The Montefeltro Conspiracy: A Renaissance Mystery Decoded - Hardcover

Simonetta, Marcello

 
9780385524681: The Montefeltro Conspiracy: A Renaissance Mystery Decoded

Inhaltsangabe

A brutal murder, a nefarious plot, a coded letter. After five hundred years, the most notorious mystery of the Renaissance is finally solved.

The Italian Renaissance is remembered as much for intrigue as it is for art, with papal politics and infighting among Italy’s many city-states providing the grist for Machiavelli’s classic work on take-no-prisoners politics, The Prince. The attempted assassination of the Medici brothers in the Duomo in Florence in 1478 is one of the best-known examples of the machinations endemic to the age. While the assailants were the Medici’s rivals, the Pazzi family, questions have always lingered about who really orchestrated the attack, which has come to be known as the Pazzi Conspiracy.

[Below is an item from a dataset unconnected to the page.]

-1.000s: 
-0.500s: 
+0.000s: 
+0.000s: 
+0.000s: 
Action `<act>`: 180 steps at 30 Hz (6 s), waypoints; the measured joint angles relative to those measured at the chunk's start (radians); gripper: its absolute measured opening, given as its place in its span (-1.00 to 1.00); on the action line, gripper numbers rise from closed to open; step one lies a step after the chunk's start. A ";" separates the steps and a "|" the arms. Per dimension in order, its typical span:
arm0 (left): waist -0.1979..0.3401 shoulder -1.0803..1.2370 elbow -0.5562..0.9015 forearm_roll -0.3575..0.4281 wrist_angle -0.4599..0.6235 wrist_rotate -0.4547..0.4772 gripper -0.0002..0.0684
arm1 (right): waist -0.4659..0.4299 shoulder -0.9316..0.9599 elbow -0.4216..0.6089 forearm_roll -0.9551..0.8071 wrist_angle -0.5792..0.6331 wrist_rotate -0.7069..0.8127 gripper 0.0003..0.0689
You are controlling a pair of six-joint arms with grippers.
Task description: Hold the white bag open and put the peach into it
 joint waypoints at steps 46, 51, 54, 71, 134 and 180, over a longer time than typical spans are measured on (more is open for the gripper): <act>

More than five hundred years later, Marcello Simonetta, working in a private archive in Italy, stumbled upon a coded letter written by Federico da Montefeltro, the Duke of Urbino, to Pope Sixtus IV. Using a codebook written by his own ancestor to crack its secrets, Simonetta unearthed proof of an all-out power grab by the Pope for control of Florence. Montefeltro, long believed to be a close friend of Lorenzo de Medici, was in fact conspiring with the Pope to unseat the Medici and put the more malleable Pazzi in their place.

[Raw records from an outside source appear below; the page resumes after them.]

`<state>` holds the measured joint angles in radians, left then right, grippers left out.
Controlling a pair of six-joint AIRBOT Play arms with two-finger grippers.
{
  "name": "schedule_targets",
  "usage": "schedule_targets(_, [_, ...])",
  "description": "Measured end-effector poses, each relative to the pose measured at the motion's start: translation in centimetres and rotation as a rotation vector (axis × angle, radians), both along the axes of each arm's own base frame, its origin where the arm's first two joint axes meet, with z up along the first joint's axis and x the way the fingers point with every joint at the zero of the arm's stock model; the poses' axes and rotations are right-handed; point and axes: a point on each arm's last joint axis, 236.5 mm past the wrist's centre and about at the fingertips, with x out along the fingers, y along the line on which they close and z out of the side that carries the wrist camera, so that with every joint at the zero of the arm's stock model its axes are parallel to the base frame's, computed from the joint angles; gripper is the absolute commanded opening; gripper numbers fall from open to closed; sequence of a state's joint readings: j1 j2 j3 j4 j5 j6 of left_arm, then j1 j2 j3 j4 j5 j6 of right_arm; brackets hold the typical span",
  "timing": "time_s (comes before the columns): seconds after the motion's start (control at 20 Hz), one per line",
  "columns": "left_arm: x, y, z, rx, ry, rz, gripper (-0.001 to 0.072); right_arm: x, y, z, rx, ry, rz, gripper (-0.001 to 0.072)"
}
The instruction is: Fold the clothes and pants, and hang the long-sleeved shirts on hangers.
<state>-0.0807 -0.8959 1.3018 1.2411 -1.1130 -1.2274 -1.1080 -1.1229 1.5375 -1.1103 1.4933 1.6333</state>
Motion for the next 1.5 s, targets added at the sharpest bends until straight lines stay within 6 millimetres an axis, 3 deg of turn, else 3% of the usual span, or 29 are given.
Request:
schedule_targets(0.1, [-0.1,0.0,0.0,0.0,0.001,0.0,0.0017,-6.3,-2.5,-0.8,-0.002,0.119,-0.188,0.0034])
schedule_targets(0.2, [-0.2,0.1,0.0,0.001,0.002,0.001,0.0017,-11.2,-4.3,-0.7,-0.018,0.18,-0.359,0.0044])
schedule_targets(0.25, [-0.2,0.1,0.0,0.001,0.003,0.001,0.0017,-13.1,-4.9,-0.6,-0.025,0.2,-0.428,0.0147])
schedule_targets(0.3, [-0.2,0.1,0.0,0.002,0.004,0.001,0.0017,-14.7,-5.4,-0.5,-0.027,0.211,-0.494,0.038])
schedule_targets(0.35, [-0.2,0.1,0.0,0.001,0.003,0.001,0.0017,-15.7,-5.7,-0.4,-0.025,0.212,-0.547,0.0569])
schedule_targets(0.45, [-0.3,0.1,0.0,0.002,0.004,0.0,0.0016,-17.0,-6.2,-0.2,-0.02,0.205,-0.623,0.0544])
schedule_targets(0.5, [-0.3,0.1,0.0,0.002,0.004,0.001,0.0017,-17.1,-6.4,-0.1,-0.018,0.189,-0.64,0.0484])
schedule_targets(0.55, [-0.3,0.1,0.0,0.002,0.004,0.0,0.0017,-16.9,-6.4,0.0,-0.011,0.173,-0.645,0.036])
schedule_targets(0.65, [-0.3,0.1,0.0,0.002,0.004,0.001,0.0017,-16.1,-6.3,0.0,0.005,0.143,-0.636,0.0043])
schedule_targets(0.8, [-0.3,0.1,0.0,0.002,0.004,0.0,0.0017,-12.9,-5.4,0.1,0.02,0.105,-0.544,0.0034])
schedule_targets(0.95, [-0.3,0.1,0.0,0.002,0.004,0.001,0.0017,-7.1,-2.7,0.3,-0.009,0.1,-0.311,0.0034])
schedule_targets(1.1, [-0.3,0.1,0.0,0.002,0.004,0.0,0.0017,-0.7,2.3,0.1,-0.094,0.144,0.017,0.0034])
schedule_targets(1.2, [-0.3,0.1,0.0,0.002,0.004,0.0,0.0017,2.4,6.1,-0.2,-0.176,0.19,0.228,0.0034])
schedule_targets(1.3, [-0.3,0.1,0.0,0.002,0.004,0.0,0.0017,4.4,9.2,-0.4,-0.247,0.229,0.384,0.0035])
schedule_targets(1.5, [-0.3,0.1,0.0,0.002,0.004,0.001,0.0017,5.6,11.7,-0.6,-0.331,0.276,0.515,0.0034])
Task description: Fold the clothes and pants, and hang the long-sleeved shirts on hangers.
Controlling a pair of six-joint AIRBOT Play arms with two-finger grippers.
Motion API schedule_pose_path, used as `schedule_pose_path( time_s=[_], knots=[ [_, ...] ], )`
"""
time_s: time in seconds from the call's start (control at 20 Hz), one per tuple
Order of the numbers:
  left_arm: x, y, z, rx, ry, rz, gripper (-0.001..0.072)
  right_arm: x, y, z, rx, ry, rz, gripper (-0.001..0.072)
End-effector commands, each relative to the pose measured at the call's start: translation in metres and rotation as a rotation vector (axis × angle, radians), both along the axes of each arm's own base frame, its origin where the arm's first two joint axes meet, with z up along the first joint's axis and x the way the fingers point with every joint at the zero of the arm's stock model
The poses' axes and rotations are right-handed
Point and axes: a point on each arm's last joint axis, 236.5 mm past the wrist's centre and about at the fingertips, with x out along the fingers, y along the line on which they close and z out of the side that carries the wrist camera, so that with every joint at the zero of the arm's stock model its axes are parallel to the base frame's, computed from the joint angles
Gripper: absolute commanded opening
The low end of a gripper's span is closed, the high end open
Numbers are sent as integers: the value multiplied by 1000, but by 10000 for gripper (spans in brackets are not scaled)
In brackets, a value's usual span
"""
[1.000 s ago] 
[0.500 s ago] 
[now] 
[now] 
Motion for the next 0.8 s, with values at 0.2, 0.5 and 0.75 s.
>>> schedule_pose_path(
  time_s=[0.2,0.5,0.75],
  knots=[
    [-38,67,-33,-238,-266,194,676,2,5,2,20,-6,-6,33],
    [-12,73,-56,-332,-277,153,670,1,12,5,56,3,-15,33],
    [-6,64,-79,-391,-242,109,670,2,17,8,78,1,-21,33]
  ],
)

In The Montefeltro Conspiracy, Simonetta unravels this plot, showing not only how the plot came together but how its failure (only one of the Medici brothers, Giuliano, was killed; Lorenzo survived) changed the course of Italian and papal history for generations. In the course of his gripping narrative, we encounter the period’s most colorful characters, relive its tumultuous politics, and discover that two famous paintings, including one in the Sistine Chapel, contain the Medici’s astounding revenge.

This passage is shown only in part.